Big Data Series: SAP HANA tested with Data Lakes - Our Insights
Your business has large sets of data, maybe even tens or hundreds of terabytes? You already have SAP HANA for your enterprise data, but are now faced with the need to extract insights also from your big data scenarios? In this blog post we explain some of your options.
The business case for using Big Data Lakes together with SAP HANA
Enterprise data is growing every day, and IT departments must adopt strategies to manage this without skyrocketing IT costs by licensing more and more in-memory storage. Purging the data is often not an option since it may still be valuable source of information for the business.
In recent conversations with our SAP HANA customers, this topic has become a priority.

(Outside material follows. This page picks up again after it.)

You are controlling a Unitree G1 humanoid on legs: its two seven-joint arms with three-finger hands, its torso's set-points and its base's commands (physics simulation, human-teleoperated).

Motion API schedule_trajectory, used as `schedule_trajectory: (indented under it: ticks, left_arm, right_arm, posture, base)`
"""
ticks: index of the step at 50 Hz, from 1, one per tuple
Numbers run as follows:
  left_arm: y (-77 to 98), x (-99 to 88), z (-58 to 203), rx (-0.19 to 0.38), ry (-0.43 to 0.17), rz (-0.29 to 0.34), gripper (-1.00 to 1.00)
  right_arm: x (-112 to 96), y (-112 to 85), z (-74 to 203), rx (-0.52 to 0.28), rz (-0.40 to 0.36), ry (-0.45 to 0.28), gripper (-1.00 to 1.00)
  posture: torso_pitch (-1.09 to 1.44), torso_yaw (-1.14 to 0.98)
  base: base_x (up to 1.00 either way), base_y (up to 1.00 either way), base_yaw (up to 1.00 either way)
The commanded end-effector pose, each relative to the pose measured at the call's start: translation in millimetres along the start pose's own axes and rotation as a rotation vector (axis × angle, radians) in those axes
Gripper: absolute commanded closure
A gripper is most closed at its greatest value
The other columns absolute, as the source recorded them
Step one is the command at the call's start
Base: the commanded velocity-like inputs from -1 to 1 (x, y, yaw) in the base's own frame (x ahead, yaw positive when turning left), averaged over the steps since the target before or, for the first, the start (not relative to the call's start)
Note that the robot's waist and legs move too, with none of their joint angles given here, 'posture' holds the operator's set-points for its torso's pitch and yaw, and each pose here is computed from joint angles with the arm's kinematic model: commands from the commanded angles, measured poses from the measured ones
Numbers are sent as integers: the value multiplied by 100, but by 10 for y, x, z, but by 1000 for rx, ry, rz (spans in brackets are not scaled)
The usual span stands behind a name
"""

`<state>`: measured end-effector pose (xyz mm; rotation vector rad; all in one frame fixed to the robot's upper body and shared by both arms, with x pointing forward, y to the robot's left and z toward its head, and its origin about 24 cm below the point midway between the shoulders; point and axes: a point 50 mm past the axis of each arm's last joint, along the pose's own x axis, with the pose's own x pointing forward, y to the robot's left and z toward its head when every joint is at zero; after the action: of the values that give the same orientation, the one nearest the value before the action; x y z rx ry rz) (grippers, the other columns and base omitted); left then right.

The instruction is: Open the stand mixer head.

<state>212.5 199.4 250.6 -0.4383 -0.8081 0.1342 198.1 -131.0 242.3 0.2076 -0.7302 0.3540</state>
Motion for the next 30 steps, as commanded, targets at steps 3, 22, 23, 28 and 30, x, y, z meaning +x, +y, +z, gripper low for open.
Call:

With historical data “eating into” the overall required memory capacity, real-time needs and data volumes are also increasing. Our satisfied SAP HANA customers are therefore looking to us to come up with cost-effective solutions to offload some of the less frequently used historical data to a lower cost option while retaining one and the same access through SAP HANA transparently for the end-user. In this blog post we therefore look at options of extending SAP HANA with a big data repository (in other words, a Data Lake), so that end-users and data scientists can consume the required information whether in SAP HANA or in the data lake transparently from the same user interfaces with acceptable performance.
The best option for above business scenario is to ensure mission critical “hot data” is available in-memory while regularly relocating the less frequently accessed data into a data lake. Thanks to SAP HANA’s capabilities the combined data can then be made available to business user transparently.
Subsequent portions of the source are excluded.